WORK REQUIRED: Filter on the word "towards": copy each matching line from the listing below.

*** Begin section ***

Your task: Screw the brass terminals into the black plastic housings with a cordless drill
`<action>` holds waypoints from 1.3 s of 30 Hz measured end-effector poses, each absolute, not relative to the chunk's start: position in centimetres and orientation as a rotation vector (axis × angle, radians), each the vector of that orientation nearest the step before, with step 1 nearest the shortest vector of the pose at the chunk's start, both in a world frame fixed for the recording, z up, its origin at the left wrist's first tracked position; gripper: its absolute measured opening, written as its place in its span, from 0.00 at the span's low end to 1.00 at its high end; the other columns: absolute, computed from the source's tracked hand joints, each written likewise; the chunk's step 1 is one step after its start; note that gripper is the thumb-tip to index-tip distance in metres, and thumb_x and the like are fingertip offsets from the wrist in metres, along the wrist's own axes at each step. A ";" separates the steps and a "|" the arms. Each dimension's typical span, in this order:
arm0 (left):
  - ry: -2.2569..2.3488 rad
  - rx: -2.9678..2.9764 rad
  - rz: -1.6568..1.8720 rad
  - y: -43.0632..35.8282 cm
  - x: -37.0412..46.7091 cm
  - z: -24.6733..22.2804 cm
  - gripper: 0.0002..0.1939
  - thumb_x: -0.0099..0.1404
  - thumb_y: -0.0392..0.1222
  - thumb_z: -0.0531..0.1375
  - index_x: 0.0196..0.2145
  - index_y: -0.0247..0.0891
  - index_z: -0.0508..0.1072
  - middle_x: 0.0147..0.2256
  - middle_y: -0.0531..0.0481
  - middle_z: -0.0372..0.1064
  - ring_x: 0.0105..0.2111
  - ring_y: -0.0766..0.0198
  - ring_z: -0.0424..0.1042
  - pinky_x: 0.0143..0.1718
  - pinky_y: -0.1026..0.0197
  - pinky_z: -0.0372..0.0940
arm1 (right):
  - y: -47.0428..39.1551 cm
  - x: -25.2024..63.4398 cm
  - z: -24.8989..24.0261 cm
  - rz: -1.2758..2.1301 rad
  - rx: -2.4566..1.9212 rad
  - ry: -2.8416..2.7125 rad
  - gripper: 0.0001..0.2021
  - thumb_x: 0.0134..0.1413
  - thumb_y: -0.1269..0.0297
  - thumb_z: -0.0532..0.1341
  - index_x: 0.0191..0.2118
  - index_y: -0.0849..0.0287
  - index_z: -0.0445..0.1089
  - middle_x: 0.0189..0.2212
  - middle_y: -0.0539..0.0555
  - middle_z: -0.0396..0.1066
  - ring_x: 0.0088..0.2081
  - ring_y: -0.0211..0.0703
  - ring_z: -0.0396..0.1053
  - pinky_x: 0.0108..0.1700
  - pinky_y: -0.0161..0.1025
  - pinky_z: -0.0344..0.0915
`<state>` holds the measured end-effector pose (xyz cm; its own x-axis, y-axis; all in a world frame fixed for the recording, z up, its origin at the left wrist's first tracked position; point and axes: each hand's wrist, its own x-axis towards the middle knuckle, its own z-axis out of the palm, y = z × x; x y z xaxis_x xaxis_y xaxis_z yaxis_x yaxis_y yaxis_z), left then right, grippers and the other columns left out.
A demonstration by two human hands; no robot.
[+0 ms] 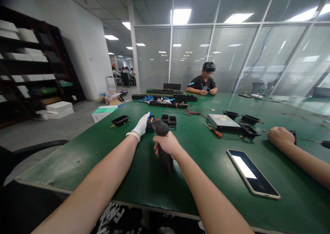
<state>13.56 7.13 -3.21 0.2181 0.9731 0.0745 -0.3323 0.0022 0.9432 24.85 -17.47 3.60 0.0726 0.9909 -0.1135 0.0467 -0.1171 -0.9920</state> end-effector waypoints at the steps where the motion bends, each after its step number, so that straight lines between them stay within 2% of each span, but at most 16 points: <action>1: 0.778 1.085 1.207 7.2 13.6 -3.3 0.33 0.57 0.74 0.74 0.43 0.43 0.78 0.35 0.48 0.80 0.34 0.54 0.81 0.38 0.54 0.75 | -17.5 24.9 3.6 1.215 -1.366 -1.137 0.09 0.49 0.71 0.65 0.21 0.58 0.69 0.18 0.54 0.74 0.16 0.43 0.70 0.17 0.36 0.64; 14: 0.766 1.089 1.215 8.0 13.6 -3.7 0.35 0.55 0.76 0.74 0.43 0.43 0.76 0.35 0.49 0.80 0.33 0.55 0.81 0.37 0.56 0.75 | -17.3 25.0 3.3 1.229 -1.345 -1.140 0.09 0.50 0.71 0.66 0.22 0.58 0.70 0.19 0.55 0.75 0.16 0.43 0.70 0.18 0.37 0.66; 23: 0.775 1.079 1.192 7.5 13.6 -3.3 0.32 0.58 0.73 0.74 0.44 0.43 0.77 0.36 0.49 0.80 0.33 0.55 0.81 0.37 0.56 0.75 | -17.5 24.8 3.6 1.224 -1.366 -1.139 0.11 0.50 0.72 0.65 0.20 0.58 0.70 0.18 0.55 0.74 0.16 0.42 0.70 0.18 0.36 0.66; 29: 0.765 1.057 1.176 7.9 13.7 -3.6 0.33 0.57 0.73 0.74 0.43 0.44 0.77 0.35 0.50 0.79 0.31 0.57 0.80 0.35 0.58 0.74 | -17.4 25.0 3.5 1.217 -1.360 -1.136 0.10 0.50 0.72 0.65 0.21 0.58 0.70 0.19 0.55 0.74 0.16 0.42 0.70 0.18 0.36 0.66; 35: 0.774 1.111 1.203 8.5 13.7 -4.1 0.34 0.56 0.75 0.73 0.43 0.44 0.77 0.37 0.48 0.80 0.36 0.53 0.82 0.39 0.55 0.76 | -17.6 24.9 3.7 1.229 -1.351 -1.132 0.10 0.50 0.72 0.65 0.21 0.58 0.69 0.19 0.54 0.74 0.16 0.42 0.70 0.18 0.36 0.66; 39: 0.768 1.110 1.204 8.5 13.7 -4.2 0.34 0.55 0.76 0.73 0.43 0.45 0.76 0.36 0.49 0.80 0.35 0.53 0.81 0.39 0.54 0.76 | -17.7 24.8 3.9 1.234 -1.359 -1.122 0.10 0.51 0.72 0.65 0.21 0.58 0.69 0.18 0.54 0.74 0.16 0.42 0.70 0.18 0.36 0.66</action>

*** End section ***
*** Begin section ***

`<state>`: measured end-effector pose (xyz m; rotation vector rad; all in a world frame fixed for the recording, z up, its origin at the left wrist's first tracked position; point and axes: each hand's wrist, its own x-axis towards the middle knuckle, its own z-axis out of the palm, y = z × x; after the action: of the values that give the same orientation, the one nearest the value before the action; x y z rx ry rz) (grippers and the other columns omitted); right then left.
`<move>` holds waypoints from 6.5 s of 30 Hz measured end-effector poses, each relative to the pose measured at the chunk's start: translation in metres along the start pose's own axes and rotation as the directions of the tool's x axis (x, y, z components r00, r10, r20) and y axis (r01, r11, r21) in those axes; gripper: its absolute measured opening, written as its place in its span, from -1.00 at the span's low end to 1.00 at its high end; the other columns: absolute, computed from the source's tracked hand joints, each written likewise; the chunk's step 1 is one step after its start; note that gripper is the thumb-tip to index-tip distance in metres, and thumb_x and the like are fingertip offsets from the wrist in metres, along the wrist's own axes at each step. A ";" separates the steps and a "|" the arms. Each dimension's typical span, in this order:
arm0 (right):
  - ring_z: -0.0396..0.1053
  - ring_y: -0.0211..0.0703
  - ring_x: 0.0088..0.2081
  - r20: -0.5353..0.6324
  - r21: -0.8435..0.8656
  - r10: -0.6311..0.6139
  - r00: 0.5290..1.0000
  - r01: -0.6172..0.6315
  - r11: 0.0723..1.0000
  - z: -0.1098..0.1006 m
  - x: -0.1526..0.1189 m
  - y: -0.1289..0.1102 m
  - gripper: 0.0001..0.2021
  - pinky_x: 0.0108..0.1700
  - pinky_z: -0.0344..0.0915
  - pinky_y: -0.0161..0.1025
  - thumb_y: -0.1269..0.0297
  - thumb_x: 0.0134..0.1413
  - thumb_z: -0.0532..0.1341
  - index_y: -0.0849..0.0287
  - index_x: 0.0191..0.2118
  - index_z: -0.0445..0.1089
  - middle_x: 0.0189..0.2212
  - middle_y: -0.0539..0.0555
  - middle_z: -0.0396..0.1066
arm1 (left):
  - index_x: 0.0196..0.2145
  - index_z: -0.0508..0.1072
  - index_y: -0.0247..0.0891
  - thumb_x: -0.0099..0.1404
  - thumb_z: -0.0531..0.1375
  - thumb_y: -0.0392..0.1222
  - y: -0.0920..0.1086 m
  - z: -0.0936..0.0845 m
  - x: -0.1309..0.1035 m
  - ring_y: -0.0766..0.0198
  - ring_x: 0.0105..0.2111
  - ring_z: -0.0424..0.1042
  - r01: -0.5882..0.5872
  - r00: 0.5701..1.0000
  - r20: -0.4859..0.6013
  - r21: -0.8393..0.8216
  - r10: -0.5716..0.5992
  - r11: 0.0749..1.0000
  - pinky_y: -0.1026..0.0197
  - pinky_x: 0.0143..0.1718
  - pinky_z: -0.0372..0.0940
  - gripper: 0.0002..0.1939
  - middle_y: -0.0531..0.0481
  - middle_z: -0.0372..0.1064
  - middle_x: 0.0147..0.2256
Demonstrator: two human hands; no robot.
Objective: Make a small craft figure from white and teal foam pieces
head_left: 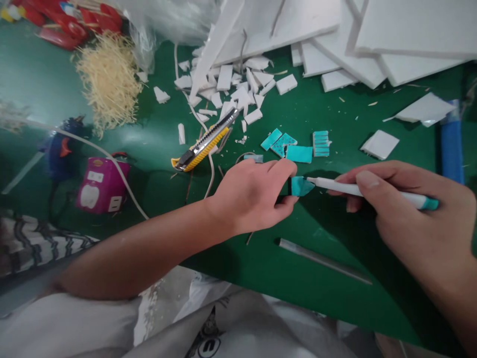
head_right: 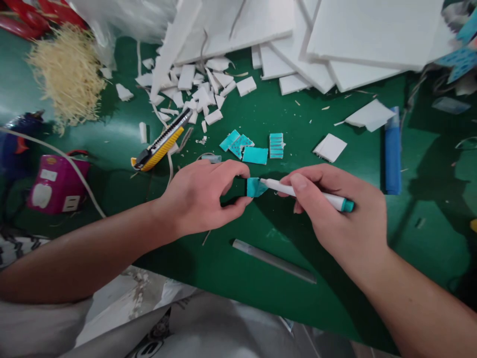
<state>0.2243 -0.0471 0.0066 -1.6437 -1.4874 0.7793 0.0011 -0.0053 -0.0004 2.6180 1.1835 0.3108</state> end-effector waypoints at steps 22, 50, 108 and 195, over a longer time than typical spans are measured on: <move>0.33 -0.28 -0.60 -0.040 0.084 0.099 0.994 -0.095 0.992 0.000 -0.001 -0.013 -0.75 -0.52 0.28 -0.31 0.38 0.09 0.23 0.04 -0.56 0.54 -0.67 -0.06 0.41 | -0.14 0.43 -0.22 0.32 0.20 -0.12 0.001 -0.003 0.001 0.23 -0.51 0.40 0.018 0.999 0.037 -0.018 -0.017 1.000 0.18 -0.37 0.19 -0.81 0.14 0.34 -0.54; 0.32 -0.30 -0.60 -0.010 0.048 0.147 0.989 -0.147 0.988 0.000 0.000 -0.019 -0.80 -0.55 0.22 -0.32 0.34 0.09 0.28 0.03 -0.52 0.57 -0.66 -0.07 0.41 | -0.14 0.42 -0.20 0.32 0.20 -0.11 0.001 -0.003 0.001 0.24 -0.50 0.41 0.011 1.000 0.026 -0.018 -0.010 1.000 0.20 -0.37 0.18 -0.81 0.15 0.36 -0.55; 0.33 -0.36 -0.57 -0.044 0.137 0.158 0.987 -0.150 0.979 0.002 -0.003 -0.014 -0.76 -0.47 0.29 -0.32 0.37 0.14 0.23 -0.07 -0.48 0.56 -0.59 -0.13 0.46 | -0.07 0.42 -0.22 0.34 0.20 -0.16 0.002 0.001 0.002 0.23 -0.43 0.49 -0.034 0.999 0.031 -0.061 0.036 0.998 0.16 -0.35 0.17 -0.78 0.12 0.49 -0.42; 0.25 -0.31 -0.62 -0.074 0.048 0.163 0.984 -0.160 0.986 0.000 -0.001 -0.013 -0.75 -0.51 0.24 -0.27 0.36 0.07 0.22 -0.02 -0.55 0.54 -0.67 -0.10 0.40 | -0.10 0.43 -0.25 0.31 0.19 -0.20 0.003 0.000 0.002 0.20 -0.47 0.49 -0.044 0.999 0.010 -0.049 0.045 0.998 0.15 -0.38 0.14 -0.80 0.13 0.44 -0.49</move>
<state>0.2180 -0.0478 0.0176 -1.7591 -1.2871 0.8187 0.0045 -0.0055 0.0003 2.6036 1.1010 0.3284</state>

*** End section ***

WORKED SOLUTION:
`<state>` holds the measured end-effector pose (xyz cm; its own x-axis, y-axis; all in a world frame fixed for the recording, z up, its origin at the left wrist's first tracked position; point and axes: each hand's wrist, its own x-axis towards the middle knuckle, its own z-axis out of the palm, y = z × x; x y z xaxis_x xaxis_y xaxis_z yaxis_x yaxis_y yaxis_z), left then right, grippers and the other columns left out.
`<state>`: measured end-effector pose (xyz m; rotation vector rad; all in a world frame fixed for the recording, z up, its origin at the left wrist's first tracked position; point and axes: each hand's wrist, its own x-axis towards the middle knuckle, its own z-axis out of the palm, y = z × x; after the action: of the values that give the same orientation, the one nearest the value before the action; x y z rx ry rz) (grippers and the other columns omitted); right then left.

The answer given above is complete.